Empatia: ottima, in linea di principio: “atto con cui si è consapevoli intuitivamente dei sentimenti altrui, si partecipa affettivamente allo stato soggettivo altrui”. Ma parola compromessa dalla sociologia che la tira verso il senso di “coscienza dell’altro sociale”. Bisognerebbe tornare a un senso più psicoanalitico: «la coalescenza empatica con il proprio oggetto». Cfr. Einfülung: allucinazione onirica, illusione (visuale).

 

Se ho citato queste possibilità, di cui nessuna è veramente soddisfacente (ivi compresa la parola “compassione”) è perché queste circonlocuzioni designano, in sottofondo, la parola giusta. È la parola che il soggetto stesso impiega nel suo discorso (discorso amoroso) per designare l’identificazione nella sofferenza: è la parola amore (che questa parola abbia altri sensi nello stesso discorso non imbarazza il soggetto: il soggetto se ne infischia dei “pericoli” della polisemia!).

 

La Madre

 

Il ruolo assunto dal soggetto nel corso della figura (una figura è un episodio di linguaggio) è evidentemente quello della Madre (di una madre) → sentente materno intenso nei riguardi di Piccolo-altro. È stato detto (Lacan, credo) che bisogna mettere Dio al femminile (cfr. “Pray to God: she will help us”). Circolarità dei ruoli, come nel sogno, circolarità dell’attivo e del passivo: il soggetto è come il bambino in rapporto alla Madre, ma improvvisamente (apparizione della figura) egli diventa Madre per l’oggetto.

Madre imperfetta, tuttavia, per il fatto che: è corroso(a) dalla coscienza del narcisismo inerente all’Immaginario amoroso. Infatti, al tempo stesso in cui si identifica con l’infelicità di Piccolo-altro, ciò che il soggetto vi legge è che questa infelicità ha luogo senza di lui, e che essendo infelice di per sé, Piccolo-altro abbandona il soggetto: poiché è infelice senza di me, io non conto nulla per lui (per lei). La sua sofferenza mi annulla nella misura in cui avviene senza di me.

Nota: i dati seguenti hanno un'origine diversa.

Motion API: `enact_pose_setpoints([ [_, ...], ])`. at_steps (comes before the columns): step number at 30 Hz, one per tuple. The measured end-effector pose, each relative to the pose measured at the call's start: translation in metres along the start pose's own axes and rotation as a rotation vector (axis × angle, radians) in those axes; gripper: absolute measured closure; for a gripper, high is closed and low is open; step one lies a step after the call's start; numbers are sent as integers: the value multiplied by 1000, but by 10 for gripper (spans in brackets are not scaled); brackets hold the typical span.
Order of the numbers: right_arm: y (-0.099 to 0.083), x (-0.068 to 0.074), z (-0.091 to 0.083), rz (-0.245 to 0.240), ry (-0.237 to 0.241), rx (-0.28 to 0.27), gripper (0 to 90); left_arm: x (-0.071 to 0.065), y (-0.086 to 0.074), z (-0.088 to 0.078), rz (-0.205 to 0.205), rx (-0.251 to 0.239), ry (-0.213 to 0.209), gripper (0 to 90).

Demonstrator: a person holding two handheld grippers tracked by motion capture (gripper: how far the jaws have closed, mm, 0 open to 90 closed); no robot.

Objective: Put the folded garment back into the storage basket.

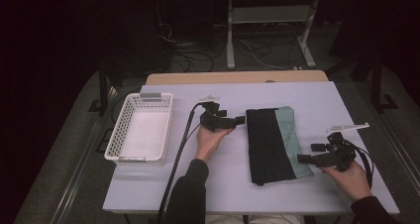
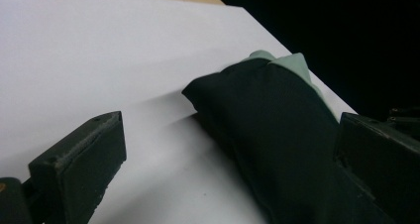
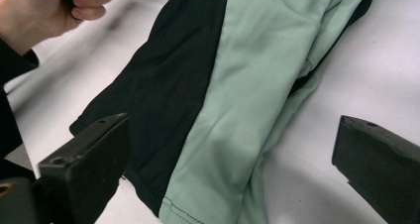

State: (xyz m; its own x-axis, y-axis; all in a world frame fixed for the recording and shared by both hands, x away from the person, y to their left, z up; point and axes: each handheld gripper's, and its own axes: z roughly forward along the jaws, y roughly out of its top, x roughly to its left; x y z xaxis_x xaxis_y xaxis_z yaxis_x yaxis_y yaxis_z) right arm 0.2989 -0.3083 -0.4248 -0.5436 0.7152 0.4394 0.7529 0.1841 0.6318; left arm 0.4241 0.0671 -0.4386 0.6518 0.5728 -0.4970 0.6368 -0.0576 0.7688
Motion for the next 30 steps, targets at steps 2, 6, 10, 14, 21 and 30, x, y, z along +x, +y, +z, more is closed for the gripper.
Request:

Quindi la figura si sviluppa e termina (prima che un’altra ne sopraggiunga) logicamente con il tenersi a distanza (artificiale). Poiché Piccolo-altro soffre senza di me, perché soffrire per lui? Stacchiamo un po’ da lui (lei), impariamo ad assumere una certa freddezza → parola finale pronunciata davanti a ogni genere di morte dell’altro: Viva la vita!

 

La delicatezza

 

La “Compassione” è dunque una figura ambivalente, complessa: economia oscillante, che può risolversi in un certo compromesso etico (di condotta). Io soffrirò con Piccolo-altro, ma senza Pesare, senza perdermi. Si può dare un nome a questo sentimento-condotta, al tempo stesso molto affettuoso (originato dall’affetto) e molto controllato, sentimento che mescola insieme l’amore e le “buone maniere” (la discrezione): la delicatezza, come forma non nevrotica, civile, di compassione.

 

Poetizziamo un po’:

  1. 1) Il Convivio: Platone parla di delicatezza dei piedi di Ate (dea dello Smarrimento). Eros: un piede alato che tocca leggermente.
  2. 2) E questo aneddoto: Van Gulik (la Vie sexuelle dans la Chine ancienne): «L’ultimo imperatore degli Han Anteriori (6-1 a.C.) ebbe un certo numero di giovani amanti, di cui il più noto fu Tong Hsien. Un giorno in cui l’imperatore divideva il letto con Ton Hsien, quest’ultimo si addormentò appoggiato su una manica dell’Imperatore. Quando si chiamò il sovrano affinché accordasse una udienza, questi prese una spada e tagliò la sua manica, per non disturbare il sonno del suo favorito. Da qui il termine toan-hsieo, “tagliare la manica” che è divenuto l’espressione letterale della omosessualità maschile».
  3. (XVII secolo, trattato anonimo sulla omosessualità maschile, Toan- hsieo-piën “Atti della manica tagliata”).

 

 

Questo brano è tratto da Roland Barthes, Il discorso amoroso. Seminario a l’École pratique des hautes études. 1974-1976. Seguito da Frammenti di un discorso amoroso (inediti), traduzione e cura di Augusto Ponzio, Mimesis 2015, pp. 656, € 28,00.